Tally every line of the material where "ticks" occurs, then write the total by itself.
--- START ---
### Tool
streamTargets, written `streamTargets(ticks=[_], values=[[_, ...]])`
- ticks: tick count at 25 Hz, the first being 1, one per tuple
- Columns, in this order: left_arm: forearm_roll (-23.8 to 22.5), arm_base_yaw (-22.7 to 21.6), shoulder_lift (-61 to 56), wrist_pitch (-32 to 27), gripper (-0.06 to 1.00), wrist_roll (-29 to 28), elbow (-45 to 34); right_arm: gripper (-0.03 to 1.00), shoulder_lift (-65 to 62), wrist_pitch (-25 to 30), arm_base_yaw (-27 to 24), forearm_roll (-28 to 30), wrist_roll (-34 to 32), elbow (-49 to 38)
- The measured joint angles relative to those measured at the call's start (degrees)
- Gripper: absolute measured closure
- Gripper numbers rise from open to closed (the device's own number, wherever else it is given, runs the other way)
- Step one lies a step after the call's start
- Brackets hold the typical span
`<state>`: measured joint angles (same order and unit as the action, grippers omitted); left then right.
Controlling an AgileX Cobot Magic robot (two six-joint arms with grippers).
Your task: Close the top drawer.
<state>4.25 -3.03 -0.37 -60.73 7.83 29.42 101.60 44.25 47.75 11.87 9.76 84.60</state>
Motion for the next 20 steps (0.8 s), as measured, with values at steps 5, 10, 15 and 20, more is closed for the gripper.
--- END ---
**Response for this exercise**
2